So I think I was really charged with the mission of finding Plymouth's story and telling a much wider sense of what happened and Plymouth's part in it really. So we have in a way built our own Mayflower story.
Caveat: it wouldn’t be all that much easier to accomplish that mission if Jo were an American in Plymouth, Massachusetts, backed by all the patriotic zeal we could muster. There are and always will be a lot of missing puzzle pieces in this puzzle. Like details about the Mayflower itself.
JO: So in my mission to try and illustrate the Mayflower story, of course everybody wants to see the ship! Well you can't really say "oh I'm sorry we don't know what it looks like, there aren't any pictures." What you have to do is say "Okay well here are a series of representations and imaginings over time." And in a way for me it's the story of the story that matters as much. How we have thought about it, how we've recreated it and imagined it over 400 years. That's as interesting I think as what may or may not have happened 400 years ago.
The same goes for the passengers on the ship – we only have one portrait of a Mayflower passenger, a painting of Edward Winslow done over 30 years after he landed in Massachusetts, wearing his most expensive black clothing because he’d travelled back across the ocean to London for his son’s wedding.
JO: When I started the exhibition I was told "Right OK, so you'll use you know loads of pictures of all of the people." And I said, "Uh, what do you mean, pictures?" They said "oh yeah you know all the portraits and…" And I thought, "Um, what portraits? You know, one image of Edward Winslow isn't really going to represent 102 people."
So how do you do that? We know a little bit about their backgrounds I suppose, but for me it seems that it's actually the story of a really quite diverse community - people of different ages, different educational backgrounds, different professions, certainly different motivations probably. So how do you go about showing that? And that is the greatest challenge I think that any of us face in doing any work around the Mayflower for 2020.
It's been slightly shocking for somebody who I suppose has concentrated very much in the 20th century to go back to the 17th century, which most definitely isn't my world in many ways and isn't I suppose my period of history either - you go back three or four centuries and the world is a very different place.
I’m curious, in reaching back centuries beyond her comfort zone and revoicing the people of the 16teens, if she’s able to connect with a Pilgrim in the same way she might a World War II veteran.
CHARLES: Is it kind of like "oh wow these people were so different from people today!” or moreso like "even though the world was so different like these people were really like the people today"?
JO: That's such an interesting question isn't it?

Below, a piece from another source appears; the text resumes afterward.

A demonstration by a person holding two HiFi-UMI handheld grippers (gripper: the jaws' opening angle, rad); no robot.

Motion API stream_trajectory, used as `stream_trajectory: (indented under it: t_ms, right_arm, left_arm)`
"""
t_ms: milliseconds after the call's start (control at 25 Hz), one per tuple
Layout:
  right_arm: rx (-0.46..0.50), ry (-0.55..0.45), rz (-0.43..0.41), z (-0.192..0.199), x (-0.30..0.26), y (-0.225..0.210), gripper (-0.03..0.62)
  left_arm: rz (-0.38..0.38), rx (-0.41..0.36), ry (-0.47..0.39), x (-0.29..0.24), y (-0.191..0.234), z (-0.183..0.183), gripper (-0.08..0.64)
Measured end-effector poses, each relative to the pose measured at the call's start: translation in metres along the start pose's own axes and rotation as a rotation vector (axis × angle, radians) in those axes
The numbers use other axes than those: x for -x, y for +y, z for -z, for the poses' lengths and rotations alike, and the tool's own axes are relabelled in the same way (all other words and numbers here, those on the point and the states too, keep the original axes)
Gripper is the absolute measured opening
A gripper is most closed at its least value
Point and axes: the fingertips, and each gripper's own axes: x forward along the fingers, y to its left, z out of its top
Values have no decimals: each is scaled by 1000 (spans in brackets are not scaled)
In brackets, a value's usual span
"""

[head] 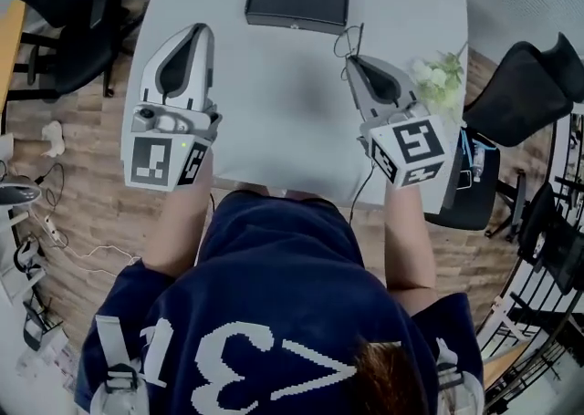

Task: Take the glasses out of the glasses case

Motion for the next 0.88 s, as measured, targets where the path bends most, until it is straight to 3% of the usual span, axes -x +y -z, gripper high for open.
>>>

When we think of the people of the past are they the same as us or are they different because they live in a very very different place?

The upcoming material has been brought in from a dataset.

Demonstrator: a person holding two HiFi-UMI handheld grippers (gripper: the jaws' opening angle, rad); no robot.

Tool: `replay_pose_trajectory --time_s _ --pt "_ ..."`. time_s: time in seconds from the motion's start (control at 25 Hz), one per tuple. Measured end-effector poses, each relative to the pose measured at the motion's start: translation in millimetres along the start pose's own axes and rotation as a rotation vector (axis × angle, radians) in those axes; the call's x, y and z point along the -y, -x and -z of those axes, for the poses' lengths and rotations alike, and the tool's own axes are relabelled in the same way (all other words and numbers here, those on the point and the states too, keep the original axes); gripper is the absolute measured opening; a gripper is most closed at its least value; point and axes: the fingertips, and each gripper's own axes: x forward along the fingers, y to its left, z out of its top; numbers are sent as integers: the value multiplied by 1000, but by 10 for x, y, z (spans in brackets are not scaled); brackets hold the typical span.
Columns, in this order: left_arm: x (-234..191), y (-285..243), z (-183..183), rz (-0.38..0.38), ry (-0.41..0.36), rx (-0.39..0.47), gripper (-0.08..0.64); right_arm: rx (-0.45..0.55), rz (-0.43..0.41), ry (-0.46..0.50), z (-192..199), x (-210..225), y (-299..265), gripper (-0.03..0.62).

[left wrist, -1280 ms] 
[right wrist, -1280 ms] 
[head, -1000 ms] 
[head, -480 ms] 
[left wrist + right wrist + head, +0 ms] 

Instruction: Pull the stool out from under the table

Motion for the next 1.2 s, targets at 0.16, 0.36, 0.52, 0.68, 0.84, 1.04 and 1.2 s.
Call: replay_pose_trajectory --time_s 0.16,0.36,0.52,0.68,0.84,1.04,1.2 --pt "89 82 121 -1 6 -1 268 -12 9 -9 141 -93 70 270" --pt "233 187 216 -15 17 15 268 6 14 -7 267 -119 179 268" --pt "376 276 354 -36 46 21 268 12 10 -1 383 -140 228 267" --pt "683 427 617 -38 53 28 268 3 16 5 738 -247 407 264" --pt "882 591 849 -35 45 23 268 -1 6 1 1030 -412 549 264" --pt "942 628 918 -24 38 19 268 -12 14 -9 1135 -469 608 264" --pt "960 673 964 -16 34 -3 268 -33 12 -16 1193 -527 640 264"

Were they the same as us? I don't think so. And yet as people often we have quite common interests don't we - where we live, how we eat, what we do, who we interact with. So there are very common lines but I think it's always dangerous isn't it to pretend that they lived in exactly the same ways as we did and experienced things in the same ways that we do. I think we can imagine that and it's good for us to imagine that, but at the same time I think we need to be careful to see their motivations as probably being very different and their understanding of the world, very different as well.

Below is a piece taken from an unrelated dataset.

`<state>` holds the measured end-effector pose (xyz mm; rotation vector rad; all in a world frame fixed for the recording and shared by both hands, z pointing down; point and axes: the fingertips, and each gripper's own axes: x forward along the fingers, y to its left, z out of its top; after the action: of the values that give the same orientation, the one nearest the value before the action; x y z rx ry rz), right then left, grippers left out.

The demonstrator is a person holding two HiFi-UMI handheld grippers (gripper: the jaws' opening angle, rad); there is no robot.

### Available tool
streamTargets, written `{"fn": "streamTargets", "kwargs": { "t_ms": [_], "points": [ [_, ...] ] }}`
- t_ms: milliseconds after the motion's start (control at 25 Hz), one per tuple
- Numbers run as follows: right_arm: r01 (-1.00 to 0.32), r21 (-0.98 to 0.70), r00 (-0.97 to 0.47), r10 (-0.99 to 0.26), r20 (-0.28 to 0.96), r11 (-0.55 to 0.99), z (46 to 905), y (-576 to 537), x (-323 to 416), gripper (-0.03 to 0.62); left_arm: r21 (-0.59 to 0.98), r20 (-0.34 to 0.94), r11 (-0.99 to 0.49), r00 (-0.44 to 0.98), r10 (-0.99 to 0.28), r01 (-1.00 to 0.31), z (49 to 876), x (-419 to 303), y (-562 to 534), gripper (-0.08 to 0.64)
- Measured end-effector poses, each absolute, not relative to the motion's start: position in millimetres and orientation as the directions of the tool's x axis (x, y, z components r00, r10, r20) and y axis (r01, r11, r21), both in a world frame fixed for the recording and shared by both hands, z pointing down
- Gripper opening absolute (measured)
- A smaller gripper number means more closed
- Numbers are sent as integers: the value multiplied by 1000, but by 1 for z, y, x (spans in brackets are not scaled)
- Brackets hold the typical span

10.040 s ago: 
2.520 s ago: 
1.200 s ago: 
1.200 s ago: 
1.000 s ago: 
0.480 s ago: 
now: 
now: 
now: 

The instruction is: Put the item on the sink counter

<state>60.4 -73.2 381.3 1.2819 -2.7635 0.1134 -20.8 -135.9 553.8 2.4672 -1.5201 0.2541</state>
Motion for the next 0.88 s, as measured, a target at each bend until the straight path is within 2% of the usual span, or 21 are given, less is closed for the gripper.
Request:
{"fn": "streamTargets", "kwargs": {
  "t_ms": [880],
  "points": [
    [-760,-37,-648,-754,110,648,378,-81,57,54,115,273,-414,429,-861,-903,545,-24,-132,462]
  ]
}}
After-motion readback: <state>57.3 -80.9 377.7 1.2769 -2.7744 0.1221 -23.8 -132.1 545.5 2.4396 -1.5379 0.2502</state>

How we imagine the Pilgrims has changed over time, not necessarily because of startling new discoveries about who they were, but because of the changes over time in who we are. What do we, the interpreters, want to see in them?
Part 3: Imagining the Pilgrims
What struck me in talking with Anna and Jo about how they are preparing for Mayflower 400 is how we face the same challenges whether we are channeling the past by defining a curriculum for schoolchildren or curating a museum exhibit or putting together a podcast episode. We have to make choices; we prioritize and emphasize because there’s a lifetime of information to convey, but we only have an audience’s attention for so long.
I ask Jo, what her goals are as a curator, what she hopes people will take away when they visit the Mayflower 400 Exhibition at The Box, and they don’t sound all that different from my goals for this series of episodes.
JO: I think for me it's about challenging and changing perceptions. And it's about saying we think we know this story, but do we? Really? So I think we need to look at that. I think it's the diversity in this group of 102. I think there's the imaginative possibility of those that were left behind. What do we know about them? Those that followed subsequently.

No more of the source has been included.